Unos peones traen el primer cordero y entonces empieza la "capa", la castración de los animales que no servirán para reproducir y cuya única meta será la de engordar para producir kilos y más kilos de carne.

Del primer cordero se éncarga Marcos Santelices. Dos ayudantes lo tumban sobre un tablón y le abren las patas traseras para que Santelices, después de comprobar el filo de su facón de empuñadura de plata, afeite la sutil vellosidad que cubre los testículos del asustado cordero. Cuando la piel se ve rosada y limpia, Santelices clava el facón en la mesa e inclina la cabeza entre los muslos del animal. Con una mano envuelve con delicadeza los testículos mientras que con la otra busca las venas en el saco de piel que los envuelve. Al encontrarlas aprieta con fuerza para cortar el flujo sanguíneo y desgarra con los dientes el saco escrotal.

Ninguno de los presentes advierte cuándo los testículos del cordero pasan a la boca de Santelices, pero luego lo vemos retirarse unos pasos y escupirlos en una palangana, mientras los ayudantes atan el vacío e inútil envoltorio para evitar una hemorragia. Todos aprobamos la faena del gaucho de Chile Chico. El cordero "capado a diente" no debe perder ni una gota de sangre.

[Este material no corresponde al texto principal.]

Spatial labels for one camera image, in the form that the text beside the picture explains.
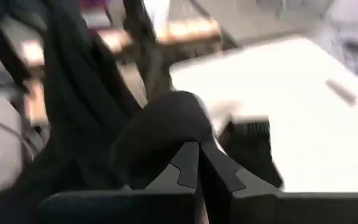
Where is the black knit garment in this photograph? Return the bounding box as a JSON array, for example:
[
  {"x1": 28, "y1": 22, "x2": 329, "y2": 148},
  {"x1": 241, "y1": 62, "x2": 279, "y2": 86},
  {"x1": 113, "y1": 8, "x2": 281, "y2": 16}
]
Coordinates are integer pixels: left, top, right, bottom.
[{"x1": 0, "y1": 0, "x2": 285, "y2": 223}]

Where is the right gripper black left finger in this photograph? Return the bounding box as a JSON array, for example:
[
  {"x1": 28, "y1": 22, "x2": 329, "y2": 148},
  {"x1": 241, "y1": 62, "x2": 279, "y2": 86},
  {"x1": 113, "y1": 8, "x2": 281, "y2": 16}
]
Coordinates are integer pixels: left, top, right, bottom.
[{"x1": 40, "y1": 141, "x2": 201, "y2": 224}]

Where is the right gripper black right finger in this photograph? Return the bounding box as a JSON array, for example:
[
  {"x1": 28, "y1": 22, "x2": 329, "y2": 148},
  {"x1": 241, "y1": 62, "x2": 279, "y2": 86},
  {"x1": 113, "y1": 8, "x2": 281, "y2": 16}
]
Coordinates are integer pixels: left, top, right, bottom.
[{"x1": 199, "y1": 141, "x2": 358, "y2": 224}]

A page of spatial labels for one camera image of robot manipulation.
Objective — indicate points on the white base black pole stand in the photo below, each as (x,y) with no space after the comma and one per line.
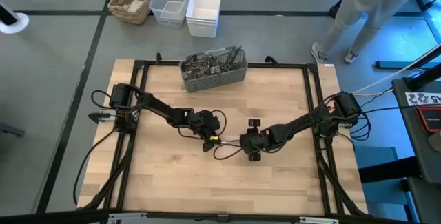
(17,24)

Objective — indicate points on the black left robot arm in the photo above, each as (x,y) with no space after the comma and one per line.
(162,108)

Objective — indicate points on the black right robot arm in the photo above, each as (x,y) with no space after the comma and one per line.
(299,122)

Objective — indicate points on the grey mesh silverware basket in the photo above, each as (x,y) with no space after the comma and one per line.
(212,82)

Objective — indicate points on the white plastic bin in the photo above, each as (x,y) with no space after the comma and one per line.
(203,27)

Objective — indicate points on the white printed label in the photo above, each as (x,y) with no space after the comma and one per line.
(422,99)

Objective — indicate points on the dark grey side table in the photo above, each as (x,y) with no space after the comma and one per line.
(410,131)

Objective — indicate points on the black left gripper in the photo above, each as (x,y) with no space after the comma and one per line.
(206,124)

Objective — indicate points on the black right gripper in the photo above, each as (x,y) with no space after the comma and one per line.
(256,139)

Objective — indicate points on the red and black device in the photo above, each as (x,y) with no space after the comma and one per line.
(430,119)

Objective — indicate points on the black floor stand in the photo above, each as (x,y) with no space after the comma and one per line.
(335,10)

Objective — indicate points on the person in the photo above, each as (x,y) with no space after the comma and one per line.
(372,7)

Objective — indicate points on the woven wicker basket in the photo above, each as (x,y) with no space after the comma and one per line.
(138,17)

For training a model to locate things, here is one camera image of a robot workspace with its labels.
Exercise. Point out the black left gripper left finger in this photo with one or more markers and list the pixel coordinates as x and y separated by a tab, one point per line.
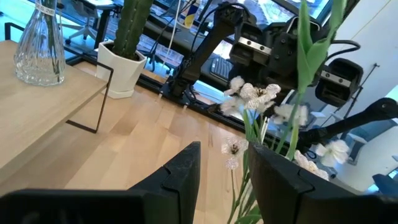
177	193

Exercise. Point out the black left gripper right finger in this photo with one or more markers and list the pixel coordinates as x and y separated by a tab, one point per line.
273	189

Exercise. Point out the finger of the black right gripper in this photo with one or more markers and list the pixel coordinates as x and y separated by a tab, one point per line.
248	31
353	71

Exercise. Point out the white artificial flower spray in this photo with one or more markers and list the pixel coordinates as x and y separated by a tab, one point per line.
258	95

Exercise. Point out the green stemmed artificial flower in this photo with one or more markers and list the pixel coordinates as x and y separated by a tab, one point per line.
56	46

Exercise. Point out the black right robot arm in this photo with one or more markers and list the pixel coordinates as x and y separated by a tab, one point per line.
211	40

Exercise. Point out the thin black stand pole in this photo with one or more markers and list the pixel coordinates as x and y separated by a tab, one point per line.
362	87

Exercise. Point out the black computer keyboard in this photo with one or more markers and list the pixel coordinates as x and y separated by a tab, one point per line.
220	68

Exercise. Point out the black angled bar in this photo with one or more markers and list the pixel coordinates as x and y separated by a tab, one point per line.
348	123

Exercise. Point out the yellow blue white container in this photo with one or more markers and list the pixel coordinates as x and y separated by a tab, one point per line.
190	15

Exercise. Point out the black desk with keyboard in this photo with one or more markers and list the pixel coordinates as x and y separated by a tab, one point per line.
186	39

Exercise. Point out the green artificial cactus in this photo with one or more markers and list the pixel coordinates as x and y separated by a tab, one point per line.
132	28

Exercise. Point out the white angular plant pot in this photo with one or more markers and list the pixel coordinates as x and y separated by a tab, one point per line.
121	71

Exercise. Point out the small black desk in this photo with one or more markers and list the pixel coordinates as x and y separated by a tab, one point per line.
102	25

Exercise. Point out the white office chair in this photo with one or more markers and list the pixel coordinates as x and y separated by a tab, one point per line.
82	31

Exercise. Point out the clear ribbed glass vase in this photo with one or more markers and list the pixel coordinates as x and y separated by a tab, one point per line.
31	56

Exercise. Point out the black aluminium table frame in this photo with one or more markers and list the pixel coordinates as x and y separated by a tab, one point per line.
205	109

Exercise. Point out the wooden shelf with black frame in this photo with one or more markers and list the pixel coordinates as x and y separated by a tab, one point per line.
37	109

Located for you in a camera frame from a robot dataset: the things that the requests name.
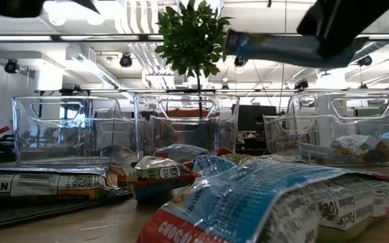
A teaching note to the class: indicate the clear plastic bin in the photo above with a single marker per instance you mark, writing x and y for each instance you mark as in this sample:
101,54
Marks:
187,135
316,135
63,141

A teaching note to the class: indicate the long pendant ceiling light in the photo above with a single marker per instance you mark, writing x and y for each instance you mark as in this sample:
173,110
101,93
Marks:
96,38
113,91

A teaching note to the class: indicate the black ceiling spotlight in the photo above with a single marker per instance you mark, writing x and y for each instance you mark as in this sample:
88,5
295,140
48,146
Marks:
240,61
301,84
126,60
364,60
11,66

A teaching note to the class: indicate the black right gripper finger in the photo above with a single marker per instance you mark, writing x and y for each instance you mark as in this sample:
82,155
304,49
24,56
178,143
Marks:
314,20
350,23

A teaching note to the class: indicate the black computer monitor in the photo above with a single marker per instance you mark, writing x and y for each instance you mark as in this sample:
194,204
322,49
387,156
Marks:
257,118

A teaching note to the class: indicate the green potted plant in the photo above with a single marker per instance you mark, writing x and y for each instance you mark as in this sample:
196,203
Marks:
191,40

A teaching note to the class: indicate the blue orange Chewy granola bar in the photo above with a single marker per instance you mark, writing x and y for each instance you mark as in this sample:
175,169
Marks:
382,153
282,49
353,143

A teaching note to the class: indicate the white rectangular ceiling duct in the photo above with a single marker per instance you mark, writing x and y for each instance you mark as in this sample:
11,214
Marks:
93,67

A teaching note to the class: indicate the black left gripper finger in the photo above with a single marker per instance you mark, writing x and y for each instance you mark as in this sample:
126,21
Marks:
87,4

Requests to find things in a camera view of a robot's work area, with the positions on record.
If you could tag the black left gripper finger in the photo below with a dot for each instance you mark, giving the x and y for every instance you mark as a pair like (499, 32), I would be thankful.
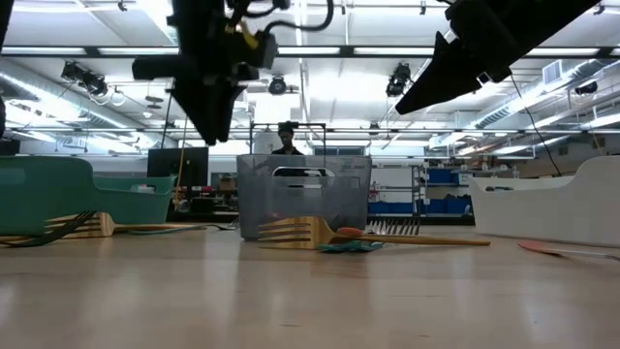
(198, 109)
(220, 106)

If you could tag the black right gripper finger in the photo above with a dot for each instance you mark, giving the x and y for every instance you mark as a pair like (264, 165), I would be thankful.
(441, 77)

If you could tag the grey translucent plastic bin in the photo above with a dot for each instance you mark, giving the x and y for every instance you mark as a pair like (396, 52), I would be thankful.
(300, 203)

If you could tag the teal plastic bin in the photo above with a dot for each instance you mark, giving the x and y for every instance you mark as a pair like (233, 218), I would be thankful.
(48, 194)

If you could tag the white plastic bin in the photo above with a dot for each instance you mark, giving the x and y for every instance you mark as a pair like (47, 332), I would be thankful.
(547, 213)

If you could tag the black ceiling spotlight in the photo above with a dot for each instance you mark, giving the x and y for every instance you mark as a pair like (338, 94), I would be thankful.
(586, 88)
(87, 80)
(398, 80)
(277, 85)

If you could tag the black monitor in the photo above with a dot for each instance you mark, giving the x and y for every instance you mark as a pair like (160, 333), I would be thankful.
(167, 167)

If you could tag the white ceiling vent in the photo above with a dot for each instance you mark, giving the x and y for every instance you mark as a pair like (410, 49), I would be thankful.
(552, 72)

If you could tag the person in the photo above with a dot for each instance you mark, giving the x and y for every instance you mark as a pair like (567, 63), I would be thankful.
(287, 140)

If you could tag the blue storage crate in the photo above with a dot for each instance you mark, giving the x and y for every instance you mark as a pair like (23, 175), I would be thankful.
(387, 208)
(441, 175)
(443, 206)

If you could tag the dark screen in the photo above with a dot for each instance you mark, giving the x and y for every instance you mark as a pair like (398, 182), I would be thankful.
(9, 148)

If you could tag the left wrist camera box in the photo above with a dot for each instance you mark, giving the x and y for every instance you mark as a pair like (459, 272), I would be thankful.
(259, 48)

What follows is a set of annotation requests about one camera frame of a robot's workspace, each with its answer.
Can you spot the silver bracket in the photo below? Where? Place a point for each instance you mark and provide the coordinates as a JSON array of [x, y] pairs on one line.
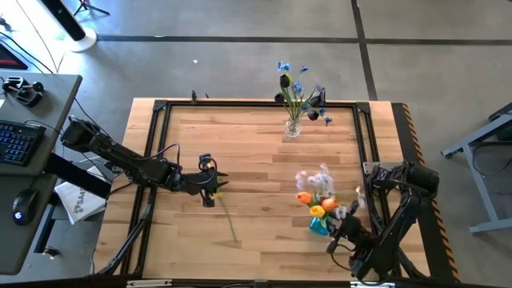
[[148, 283], [372, 285]]

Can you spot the blue glass vase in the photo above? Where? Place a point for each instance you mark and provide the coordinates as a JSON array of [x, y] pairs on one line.
[[318, 228]]

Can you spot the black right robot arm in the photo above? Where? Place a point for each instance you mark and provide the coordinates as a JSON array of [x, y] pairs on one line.
[[393, 228]]

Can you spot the black arched bracket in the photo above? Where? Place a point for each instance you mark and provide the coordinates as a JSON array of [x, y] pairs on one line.
[[321, 98]]

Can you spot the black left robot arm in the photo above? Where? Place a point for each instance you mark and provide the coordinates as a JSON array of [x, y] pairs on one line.
[[120, 154]]

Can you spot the yellow artificial tulip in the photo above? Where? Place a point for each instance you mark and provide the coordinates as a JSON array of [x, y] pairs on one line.
[[317, 211]]

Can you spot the dark red-edged panel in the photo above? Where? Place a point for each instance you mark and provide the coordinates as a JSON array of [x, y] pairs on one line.
[[8, 60]]

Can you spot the clear glass vase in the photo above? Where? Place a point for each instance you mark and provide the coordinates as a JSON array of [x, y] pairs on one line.
[[293, 128]]

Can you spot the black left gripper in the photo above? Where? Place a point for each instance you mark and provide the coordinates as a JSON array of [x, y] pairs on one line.
[[206, 182]]

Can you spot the small black desk foot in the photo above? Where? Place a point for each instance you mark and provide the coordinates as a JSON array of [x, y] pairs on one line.
[[51, 252]]

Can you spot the black aluminium table frame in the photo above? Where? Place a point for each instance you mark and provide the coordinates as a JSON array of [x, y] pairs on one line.
[[344, 105]]

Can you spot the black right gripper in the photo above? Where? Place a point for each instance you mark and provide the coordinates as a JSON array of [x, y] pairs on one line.
[[348, 232]]

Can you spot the black computer mouse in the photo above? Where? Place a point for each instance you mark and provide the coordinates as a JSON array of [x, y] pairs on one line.
[[25, 206]]

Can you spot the grey office desk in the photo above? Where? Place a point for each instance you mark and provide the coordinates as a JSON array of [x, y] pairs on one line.
[[52, 100]]

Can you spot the black backlit keyboard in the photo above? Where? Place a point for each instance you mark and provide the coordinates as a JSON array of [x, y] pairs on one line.
[[18, 142]]

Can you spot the orange artificial tulip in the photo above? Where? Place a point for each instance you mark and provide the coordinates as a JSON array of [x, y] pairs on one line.
[[329, 205], [305, 198]]

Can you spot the silver mounting plate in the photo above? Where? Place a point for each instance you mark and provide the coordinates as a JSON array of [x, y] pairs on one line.
[[367, 167]]

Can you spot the small black clip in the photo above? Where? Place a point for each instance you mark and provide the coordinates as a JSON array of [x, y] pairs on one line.
[[194, 97]]

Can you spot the black tripod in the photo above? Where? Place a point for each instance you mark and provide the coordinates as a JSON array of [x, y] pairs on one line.
[[96, 9]]

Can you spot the white artificial flower spray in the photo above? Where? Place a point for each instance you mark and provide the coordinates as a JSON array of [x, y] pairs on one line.
[[325, 179]]

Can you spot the black tower with white base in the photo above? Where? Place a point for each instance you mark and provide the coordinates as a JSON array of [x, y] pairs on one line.
[[82, 42]]

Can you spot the blue artificial flower spray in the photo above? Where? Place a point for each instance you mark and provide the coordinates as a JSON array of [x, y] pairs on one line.
[[284, 66]]

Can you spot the black clamp tool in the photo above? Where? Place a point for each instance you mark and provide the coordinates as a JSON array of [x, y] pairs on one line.
[[24, 94]]

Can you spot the grey metal stand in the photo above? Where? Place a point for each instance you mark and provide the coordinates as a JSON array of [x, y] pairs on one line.
[[481, 192]]

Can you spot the white box with label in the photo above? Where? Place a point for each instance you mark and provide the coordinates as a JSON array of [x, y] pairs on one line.
[[80, 204]]

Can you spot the green flower stem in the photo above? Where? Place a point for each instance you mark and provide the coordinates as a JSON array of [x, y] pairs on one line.
[[217, 196]]

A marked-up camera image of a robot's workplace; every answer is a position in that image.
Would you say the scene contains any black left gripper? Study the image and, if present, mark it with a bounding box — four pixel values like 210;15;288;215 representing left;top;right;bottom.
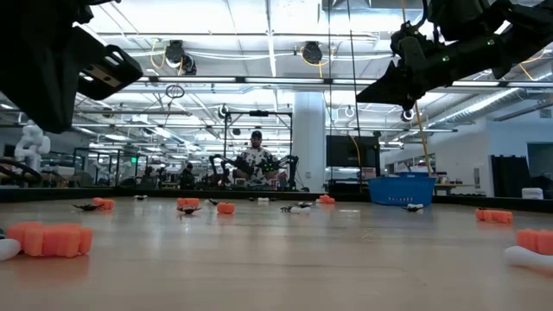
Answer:
0;23;144;134

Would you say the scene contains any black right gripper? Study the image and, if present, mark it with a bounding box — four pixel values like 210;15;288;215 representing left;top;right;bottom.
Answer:
356;20;498;111

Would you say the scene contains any blue plastic basket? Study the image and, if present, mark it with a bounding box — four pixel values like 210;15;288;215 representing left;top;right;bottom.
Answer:
368;172;437;206

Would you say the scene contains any black display screen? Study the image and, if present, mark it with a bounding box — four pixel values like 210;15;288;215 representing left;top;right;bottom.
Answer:
326;135;382;168

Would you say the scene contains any white building column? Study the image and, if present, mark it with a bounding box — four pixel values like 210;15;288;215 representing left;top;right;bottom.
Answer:
292;91;327;194

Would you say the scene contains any ceiling light strip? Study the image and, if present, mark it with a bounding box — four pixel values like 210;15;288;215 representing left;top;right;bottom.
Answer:
137;75;553;88

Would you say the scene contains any black partition panel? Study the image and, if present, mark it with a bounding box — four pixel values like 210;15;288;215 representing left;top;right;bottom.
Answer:
490;154;531;198

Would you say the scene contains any person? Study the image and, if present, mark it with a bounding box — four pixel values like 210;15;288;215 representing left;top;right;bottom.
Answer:
237;130;280;191
179;162;196;190

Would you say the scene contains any black hanging cable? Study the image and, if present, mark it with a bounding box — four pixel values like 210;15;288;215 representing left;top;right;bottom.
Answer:
345;0;364;194

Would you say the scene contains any yellow hanging cable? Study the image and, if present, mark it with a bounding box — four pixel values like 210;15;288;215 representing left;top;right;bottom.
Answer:
399;0;434;179

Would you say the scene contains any black framed enclosure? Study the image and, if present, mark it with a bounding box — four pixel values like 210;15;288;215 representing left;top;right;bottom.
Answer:
72;147;150;187

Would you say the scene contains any black metal gantry frame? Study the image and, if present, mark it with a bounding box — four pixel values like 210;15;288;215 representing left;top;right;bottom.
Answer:
223;110;294;191

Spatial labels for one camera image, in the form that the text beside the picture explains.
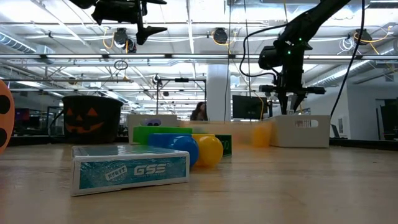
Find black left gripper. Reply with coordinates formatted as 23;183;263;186
90;0;169;46

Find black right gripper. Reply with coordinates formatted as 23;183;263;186
259;42;326;116

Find dark green toy brick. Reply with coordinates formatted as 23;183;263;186
215;134;233;157

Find bright green long toy brick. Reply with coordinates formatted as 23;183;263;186
132;125;193;146

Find white plastic bin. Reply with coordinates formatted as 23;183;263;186
267;114;331;149
127;113;181;142

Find black computer monitor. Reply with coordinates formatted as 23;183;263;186
231;95;269;121

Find long ceiling light strip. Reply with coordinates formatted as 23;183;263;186
0;53;398;61

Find orange translucent bin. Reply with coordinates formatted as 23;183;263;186
179;120;276;147

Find white building column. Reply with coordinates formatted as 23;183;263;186
206;63;231;121

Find person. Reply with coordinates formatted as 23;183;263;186
190;101;208;121

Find black pumpkin-face bucket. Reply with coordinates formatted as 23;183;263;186
61;95;124;144

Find Nertz playing card deck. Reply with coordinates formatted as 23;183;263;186
70;144;191;197

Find orange foam die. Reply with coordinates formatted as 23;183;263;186
0;80;16;156

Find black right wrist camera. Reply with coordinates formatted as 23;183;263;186
257;45;282;71

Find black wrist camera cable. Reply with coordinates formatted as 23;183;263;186
243;24;289;78

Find black background rig frame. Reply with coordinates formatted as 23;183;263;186
156;77;208;121

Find thick black hanging cable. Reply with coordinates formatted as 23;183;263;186
329;0;366;118

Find silver ceiling duct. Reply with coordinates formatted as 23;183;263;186
0;30;55;55

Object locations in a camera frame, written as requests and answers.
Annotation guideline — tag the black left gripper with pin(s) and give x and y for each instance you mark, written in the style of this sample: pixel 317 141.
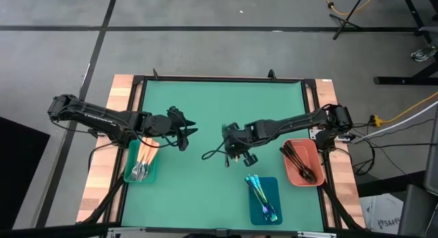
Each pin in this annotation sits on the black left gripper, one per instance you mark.
pixel 167 125

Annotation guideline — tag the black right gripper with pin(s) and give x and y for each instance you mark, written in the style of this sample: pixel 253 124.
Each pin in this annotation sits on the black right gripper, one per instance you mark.
pixel 239 140

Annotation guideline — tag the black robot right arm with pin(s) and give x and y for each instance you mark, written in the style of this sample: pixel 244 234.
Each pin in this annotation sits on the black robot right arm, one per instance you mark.
pixel 294 123

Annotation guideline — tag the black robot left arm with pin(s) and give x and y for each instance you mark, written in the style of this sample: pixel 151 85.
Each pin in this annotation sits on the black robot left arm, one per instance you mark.
pixel 109 118

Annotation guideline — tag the blue plastic bin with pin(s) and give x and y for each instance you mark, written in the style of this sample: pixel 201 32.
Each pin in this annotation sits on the blue plastic bin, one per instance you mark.
pixel 273 193

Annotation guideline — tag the orange plastic bin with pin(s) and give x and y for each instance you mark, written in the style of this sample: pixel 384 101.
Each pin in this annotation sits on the orange plastic bin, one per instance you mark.
pixel 309 149

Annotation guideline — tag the teal plastic bin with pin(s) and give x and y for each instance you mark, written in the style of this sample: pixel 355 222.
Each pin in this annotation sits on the teal plastic bin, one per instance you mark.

Unos doce animales han pasado ya por los dientes de los capadores, y estamos devorando las deliciosas criadillas asadas cuando vemos llegar el jeep adornado con el logotipo de RADIO VENTISQUERO, LA VOZ DE LA PATAGONIA.

Al primero que veo bajar es a Baldo Araya, el porf ado profesor del liceo de Coyhaique e historiador de la Patagonia, que durante los grises años de la dictadura militar chilena se negó a cantar las estrofas que los gorilas agregaron al himno nacional. Así, cada lunes, los alumnos y profesores entonaban el odioso "vuestros nombres, valientes soldados que habéis sido de Chile el sostén…", todos cantaban, todos menos Baldo Araya, que permanecía mudo. Lo golpearon, lo encarcelaron durante varios meses acusándolo de desacato a la autoridad, pero no consiguieron doblegar su voluntad. Finalmente decidieron expulsarlo del liceo, pero entonces, una mañana, frente a la puerta del regimiento Baquedano, apareció degollado uno de los perros vigías, con una nota en el hocico: "Cretinos, ¿no se dan cuenta de que los tenemos rodeados? Ustedes dentro del cuartel, nosotros fuera. Dejen en paz al profesor Araya".